Give back an exact copy of the lines below, from the first through the line with "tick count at"; please stop there.

Dataset extract:
%%

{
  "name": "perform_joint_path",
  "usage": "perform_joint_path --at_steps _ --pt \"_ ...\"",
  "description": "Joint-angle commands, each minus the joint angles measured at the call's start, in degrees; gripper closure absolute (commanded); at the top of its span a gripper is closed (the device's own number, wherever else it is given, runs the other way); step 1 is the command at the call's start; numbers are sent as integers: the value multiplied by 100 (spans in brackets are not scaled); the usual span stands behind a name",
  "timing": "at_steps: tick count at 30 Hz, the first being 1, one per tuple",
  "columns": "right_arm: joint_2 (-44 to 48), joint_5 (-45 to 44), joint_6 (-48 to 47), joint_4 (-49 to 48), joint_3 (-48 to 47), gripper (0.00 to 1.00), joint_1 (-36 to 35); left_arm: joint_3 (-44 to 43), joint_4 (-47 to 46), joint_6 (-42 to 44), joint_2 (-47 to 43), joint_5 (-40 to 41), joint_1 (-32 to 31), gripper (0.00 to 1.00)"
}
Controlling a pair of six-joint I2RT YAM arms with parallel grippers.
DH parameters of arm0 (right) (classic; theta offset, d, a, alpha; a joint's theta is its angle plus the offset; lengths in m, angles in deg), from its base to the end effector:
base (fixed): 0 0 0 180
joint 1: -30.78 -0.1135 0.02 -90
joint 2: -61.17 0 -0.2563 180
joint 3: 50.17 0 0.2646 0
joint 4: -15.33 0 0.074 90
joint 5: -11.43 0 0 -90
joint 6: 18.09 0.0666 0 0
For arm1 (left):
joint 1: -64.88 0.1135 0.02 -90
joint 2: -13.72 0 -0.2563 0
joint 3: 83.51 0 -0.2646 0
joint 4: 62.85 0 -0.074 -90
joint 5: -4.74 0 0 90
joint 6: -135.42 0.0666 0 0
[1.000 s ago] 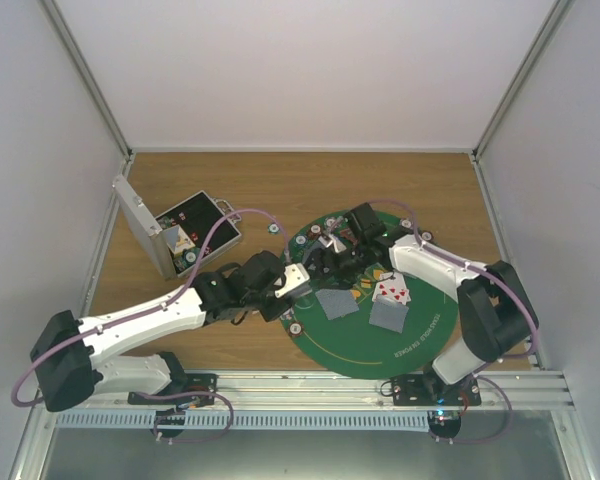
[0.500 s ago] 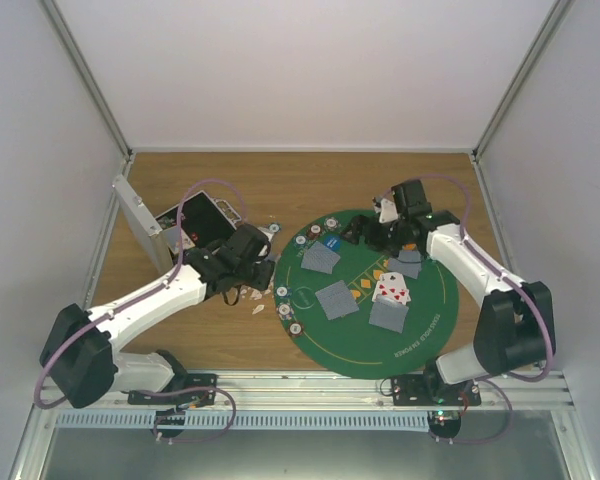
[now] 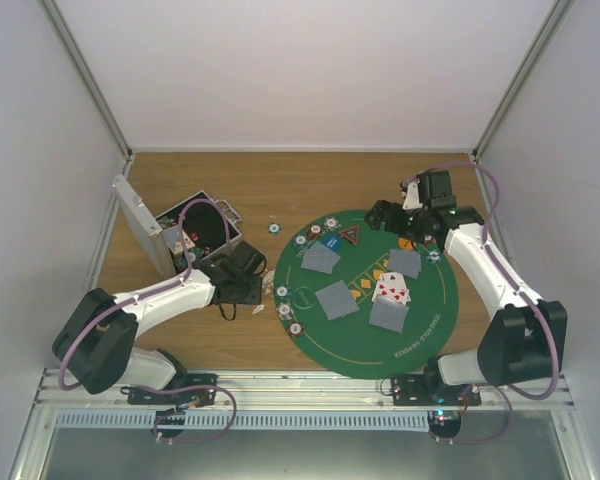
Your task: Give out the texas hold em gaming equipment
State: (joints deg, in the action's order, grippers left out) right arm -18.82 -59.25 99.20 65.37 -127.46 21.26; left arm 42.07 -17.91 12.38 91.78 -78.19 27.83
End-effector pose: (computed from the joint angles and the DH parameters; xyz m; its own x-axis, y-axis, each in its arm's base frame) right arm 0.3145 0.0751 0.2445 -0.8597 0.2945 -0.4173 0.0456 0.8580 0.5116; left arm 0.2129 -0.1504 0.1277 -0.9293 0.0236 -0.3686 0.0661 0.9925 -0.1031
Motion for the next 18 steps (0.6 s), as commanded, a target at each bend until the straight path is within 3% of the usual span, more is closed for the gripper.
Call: perform_joint_path --at_steps 1,8,18 --pt "173 -157 -155 38 -68 0 138 43 -495 -227 178 -4 36 43" --pt "214 -25 39 -130 176 0 180 39 -342 -107 166 11 32 37" --pt "464 28 233 -234 399 0 194 100 -159 -21 -357 99 34 11"
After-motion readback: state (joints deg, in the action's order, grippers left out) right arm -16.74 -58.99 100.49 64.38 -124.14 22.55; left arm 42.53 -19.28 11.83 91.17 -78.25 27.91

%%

Your solution:
{
  "name": "perform_joint_path",
  "usage": "perform_joint_path --at_steps _ --pt \"_ ...\"",
  "description": "Joint-angle commands, each minus the joint angles measured at the call's start, in degrees; gripper closure absolute (commanded); at the top of its span a gripper is closed (the device's own number, wherever else it is given, runs the other way); step 1 is the command at the call's start; numbers are sent as integers: the value multiplied by 100 (spans in brackets are not scaled); the usual span stands behind a name",
  "timing": "at_steps: tick count at 30 Hz, the first being 1, one per tuple",

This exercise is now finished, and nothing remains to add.